=== GIVEN MATERIAL ===
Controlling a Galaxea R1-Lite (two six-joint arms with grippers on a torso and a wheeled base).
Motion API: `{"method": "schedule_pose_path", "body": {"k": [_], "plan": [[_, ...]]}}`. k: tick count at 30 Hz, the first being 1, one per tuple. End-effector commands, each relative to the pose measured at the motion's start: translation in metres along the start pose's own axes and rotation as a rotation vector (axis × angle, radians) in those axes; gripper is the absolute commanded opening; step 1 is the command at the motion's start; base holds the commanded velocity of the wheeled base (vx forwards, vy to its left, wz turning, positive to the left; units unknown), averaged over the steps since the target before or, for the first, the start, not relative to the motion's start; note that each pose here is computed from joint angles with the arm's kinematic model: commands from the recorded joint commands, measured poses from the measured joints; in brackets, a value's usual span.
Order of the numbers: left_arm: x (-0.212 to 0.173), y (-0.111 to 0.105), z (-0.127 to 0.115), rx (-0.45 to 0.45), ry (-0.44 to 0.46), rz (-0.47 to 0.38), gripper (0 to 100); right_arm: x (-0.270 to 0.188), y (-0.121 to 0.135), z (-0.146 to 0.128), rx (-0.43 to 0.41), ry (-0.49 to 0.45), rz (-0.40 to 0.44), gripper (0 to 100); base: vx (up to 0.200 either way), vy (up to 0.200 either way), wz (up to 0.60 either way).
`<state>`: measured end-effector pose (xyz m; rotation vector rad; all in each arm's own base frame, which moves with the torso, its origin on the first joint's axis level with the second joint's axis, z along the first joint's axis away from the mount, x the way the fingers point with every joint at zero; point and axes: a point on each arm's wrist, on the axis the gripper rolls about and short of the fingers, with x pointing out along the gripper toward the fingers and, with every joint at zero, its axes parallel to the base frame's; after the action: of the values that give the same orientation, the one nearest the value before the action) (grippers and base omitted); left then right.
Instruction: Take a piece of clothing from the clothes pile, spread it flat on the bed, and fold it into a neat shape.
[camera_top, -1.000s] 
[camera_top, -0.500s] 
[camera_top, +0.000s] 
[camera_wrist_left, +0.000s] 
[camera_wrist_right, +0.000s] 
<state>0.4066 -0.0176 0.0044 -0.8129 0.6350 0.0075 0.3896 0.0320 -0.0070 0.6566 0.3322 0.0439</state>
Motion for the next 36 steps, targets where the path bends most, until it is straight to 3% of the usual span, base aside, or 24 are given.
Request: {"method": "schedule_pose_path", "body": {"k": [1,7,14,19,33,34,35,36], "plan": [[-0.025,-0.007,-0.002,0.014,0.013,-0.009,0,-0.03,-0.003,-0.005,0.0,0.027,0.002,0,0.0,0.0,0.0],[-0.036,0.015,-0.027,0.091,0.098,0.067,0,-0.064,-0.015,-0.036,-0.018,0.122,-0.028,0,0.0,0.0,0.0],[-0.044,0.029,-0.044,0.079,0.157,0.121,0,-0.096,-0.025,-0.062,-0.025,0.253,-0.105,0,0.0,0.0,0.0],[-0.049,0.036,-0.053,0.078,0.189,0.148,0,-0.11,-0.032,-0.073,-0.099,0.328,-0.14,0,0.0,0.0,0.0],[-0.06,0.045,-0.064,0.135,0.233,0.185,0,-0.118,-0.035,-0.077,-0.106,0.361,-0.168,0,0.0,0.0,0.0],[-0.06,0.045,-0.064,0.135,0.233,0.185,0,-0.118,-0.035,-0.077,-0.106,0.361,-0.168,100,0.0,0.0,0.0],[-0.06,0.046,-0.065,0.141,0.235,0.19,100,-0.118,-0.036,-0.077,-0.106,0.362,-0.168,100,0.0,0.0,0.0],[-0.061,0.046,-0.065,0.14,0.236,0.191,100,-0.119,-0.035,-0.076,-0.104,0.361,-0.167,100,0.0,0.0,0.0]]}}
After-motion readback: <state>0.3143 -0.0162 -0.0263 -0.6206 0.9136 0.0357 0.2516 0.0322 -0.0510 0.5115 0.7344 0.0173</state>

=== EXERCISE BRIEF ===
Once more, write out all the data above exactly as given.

=== ANSWER AREA ===
Controlling a Galaxea R1-Lite (two six-joint arms with grippers on a torso and a wheeled base).
Motion API: `{"method": "schedule_pose_path", "body": {"k": [_], "plan": [[_, ...]]}}`. k: tick count at 30 Hz, the first being 1, one per tuple. End-effector commands, each relative to the pose measured at the motion's start: translation in metres along the start pose's own axes and rotation as a rotation vector (axis × angle, radians) in those axes; gripper is the absolute commanded opening; step 1 is the command at the motion's start; base holds the commanded velocity of the wheeled base (vx forwards, vy to its left, wz turning, positive to the left; units unknown), averaged over the steps since the target before or, for the first, the start, not relative to the motion's start; note that each pose here is computed from joint angles with the arm's kinematic model: commands from the recorded joint commands, measured poses from the measured joints; in brackets, a value's usual span.
Order of the numbers: left_arm: x (-0.212 to 0.173), y (-0.111 to 0.105), z (-0.127 to 0.115), rx (-0.45 to 0.45), ry (-0.44 to 0.46), rz (-0.47 to 0.38), gripper (0 to 100); right_arm: x (-0.270 to 0.188), y (-0.121 to 0.135), z (-0.146 to 0.128), rx (-0.43 to 0.41), ry (-0.49 to 0.45), rz (-0.40 to 0.44), gripper (0 to 100); base: vx (up to 0.200 either way), vy (up to 0.200 either way), wz (up to 0.60 either way).
`<state>`: measured end-effector pose (xyz m; rotation vector rad; all in each arm's own base frame, which moves with the torso, its origin on the first joint's axis level with the second joint's axis, z along the first joint's axis away from the mount, x the way the fingers point with every joint at zero; point and axes: a point on each arm's wrist, on the axis the gripper rolls about and short of the fingers, with x pointing out along the gripper toward the fingers and, with every joint at zero, its axes parallel to the base frame's; after the action: of the values that give the same orientation, the one nearest the value before the action) (grippers and base omitted); left then right.
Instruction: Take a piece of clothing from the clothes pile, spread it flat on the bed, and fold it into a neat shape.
[camera_top, -1.000s] 
[camera_top, -0.500s] 
[camera_top, +0.000s] 
[camera_wrist_left, +0.000s] 
[camera_wrist_right, +0.000s] 
<state>0.4066 -0.0176 0.0044 -0.8129 0.6350 0.0075 0.3896 0.0320 -0.0070 0.6566 0.3322 0.0439</state>
Motion for the next 36 steps, targets where the path bends most, until it is straight to 3% of the usual span, base aside, or 24 are given.
Request: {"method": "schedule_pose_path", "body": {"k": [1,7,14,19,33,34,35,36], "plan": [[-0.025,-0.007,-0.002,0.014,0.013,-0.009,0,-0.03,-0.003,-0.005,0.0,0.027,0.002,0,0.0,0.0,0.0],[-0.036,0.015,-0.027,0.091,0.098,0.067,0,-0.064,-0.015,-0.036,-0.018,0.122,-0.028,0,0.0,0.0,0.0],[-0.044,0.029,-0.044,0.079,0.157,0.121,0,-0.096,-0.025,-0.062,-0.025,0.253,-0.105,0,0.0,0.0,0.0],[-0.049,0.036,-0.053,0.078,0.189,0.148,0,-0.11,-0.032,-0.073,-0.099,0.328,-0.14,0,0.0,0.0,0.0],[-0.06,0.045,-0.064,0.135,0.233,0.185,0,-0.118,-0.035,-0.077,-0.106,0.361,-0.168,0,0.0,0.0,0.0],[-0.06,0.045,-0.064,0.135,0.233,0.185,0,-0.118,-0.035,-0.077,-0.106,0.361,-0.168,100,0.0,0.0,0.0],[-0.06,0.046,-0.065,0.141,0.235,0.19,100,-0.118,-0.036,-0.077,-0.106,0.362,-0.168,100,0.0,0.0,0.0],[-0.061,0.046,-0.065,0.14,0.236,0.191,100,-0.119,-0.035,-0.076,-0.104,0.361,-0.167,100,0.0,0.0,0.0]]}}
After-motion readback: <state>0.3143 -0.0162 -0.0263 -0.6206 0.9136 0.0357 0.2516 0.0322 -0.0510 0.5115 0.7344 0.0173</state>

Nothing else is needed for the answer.